The Agency also continues to utilize an excessively precautionary approach to new chemical reviews. This is causing a variety of difficulties for submitters including requirements for expensive and time-consuming tests, reliance on default assumptions regarding hazard and exposure, and unwillingness to rely upon robust data summaries. And while EPA has noted on frequent occasions to stakeholders that it cannot legally require minimum data sets to conduct reviews, case managers insist on obtaining them in practice. SOCMA members report that EPA case managers often provide no guidance to resolve their specific case (while continuing to request multiple suspensions of the review deadline), leaving submitters unable to expedite review – even when they can readily provide additional information to the Agency or revise their engineering processes and controls to mitigate potential risk concerns.

Altogether, these practices are greatly impeding the introduction and commercialization of new chemicals, and therefore impeding innovation. Companies always face some commercial risk that a new chemistry will not turn an adequate profit when introduced into the market. The uncertainties and delays created by the new chemicals program only increase that risk and lead many companies to forego opportunities to create new substances. Alongside the ongoing bottleneck of exemption requests, it is not surprising then that EPA has begun to observe fewer and fewer PMNs being submitted.

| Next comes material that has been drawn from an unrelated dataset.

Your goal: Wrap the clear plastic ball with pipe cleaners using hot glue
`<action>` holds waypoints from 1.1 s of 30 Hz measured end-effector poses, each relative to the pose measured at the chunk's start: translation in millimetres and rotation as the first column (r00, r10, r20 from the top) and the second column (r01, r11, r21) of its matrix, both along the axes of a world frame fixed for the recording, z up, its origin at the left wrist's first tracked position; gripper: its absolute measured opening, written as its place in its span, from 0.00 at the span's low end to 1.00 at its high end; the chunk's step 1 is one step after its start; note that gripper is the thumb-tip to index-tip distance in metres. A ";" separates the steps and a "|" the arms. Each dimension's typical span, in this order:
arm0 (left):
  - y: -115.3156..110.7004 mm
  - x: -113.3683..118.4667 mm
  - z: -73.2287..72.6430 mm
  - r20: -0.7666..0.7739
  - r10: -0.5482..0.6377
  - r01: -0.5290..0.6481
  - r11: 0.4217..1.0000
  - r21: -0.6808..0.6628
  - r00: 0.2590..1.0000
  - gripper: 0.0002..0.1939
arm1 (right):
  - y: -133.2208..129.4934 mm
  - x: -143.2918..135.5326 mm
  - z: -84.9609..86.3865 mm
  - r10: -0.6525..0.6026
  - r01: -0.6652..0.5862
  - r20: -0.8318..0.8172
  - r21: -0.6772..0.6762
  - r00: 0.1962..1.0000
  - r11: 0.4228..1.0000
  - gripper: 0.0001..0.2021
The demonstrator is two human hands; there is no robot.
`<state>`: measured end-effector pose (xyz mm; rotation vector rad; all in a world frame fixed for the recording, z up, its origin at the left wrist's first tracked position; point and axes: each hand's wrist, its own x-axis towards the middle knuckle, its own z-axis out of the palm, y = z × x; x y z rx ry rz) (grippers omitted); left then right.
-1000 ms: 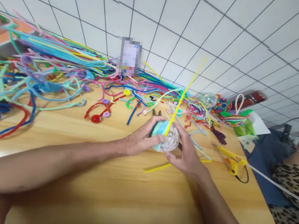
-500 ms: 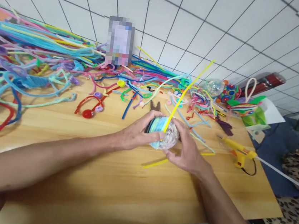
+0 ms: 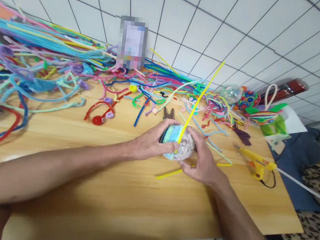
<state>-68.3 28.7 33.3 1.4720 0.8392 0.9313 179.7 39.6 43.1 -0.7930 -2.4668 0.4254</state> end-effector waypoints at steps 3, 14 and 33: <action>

IV. The Working Approach Document’s Acknowledgement of Workplace Exposure Controls is a Positive Development

SOCMA is pleased to see the Agency recognize in the Working Approach document that employers will comply with applicable requirements for engineering controls and personal protective equipment as set by the U.S. Occupational Health and Safety Administration (OSHA) and other relevant authorities. SOCMA is also pleased that EPA recognizes the important role of hazard communication in protecting workers, in that submitter Safety Data Sheets (SDSs) will account for the risks identified in the Agency’s new chemical assessment and incorporate necessary handling practices and protections to prevent occupational exposures by users. Worker protection standards are omnipresent in the chemical manufacturing industry, and companies consistently evaluate what protections are needed to guarantee worker health and safety when manufacturing a new chemical substance. SOCMA appreciates EPA’s acknowledgment that “unless case-specific facts indicate otherwise, EPA believes that a chemical is generally not likely to present unreasonable risks to workers if the use of PPE and/or other exposure controls would mitigate potential risk.”[5]

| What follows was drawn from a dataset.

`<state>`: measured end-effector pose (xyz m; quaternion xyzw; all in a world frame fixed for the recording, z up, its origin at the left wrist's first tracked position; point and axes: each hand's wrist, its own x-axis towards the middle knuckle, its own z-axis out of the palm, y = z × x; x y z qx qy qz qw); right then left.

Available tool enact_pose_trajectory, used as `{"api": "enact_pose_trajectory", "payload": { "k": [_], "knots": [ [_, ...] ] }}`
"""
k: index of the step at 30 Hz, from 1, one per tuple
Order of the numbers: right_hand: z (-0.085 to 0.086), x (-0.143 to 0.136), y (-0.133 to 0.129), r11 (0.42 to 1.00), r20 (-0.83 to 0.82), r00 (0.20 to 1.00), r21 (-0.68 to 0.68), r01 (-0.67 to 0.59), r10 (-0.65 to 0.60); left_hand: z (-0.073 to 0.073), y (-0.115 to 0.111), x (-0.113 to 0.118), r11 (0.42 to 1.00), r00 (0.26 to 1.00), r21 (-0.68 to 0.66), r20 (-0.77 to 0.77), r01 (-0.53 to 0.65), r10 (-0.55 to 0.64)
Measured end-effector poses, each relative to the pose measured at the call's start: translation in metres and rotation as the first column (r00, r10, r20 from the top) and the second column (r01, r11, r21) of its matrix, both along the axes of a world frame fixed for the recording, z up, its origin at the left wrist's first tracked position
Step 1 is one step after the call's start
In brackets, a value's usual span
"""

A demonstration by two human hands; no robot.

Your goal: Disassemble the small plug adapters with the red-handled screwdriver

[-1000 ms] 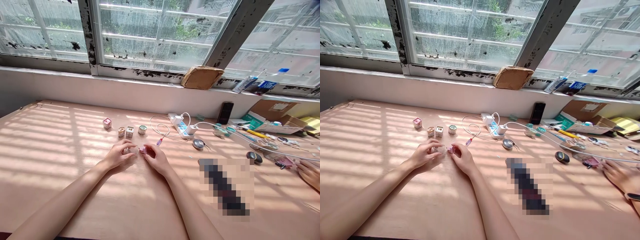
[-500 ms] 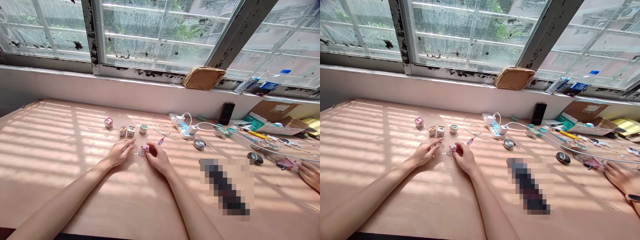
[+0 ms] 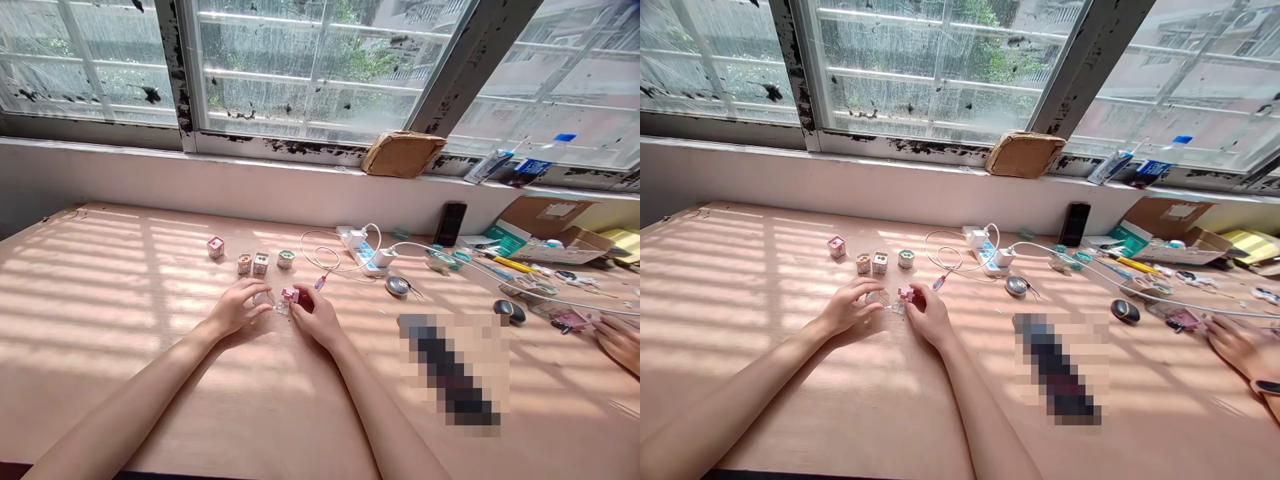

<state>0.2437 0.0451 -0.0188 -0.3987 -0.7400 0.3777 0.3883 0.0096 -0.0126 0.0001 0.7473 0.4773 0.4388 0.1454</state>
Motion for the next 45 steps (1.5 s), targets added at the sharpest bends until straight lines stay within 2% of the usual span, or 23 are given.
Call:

SOCMA appreciates the opportunity to comment on EPA’s updated working approach for making determinations on new chemical notices under TSCA Section 5. SOCMA strongly urges the agency to return to a screening level risk assessment of new chemical applications and continue to work toward ensuring all PMNs and exemptions complete review by the applicable deadline. SOCMA looks forward to continued involvement and collaboration with EPA on its TSCA implementation efforts in the future.

Respectfully submitted,

Jared Rothstein
Senior Manager, Regulatory Affairs, SOCMA
1400 Crystal Drive, Suite 630
Arlington, VA 22202

[1] 85 FR 99 (January 2, 2020).

[2] 15 U.S.C. § 2602(4).

[3] Id. § 2604(a)(2)(D) (EPA to consider, in determining whether to issue a SNUR, “the reasonably anticipated manner and methods of manufacturing, processing, distribution in commerce, and disposal of a chemical substance”).  See also H.R. Rep. 94-1341 (July 14, 1976) at 24 (“only when a new use of a substance may reasonably be expected to have health or environmental importance should it be subjected to the notification requirement.”).

[4] 60 Fed. Reg. 16336, 16337 (March 29, 1995).

[5] “TSCA New Chemical Determinations – A Working Approach for Making Determinations under TSCA Section 5 (Dec. 2019), p. 9.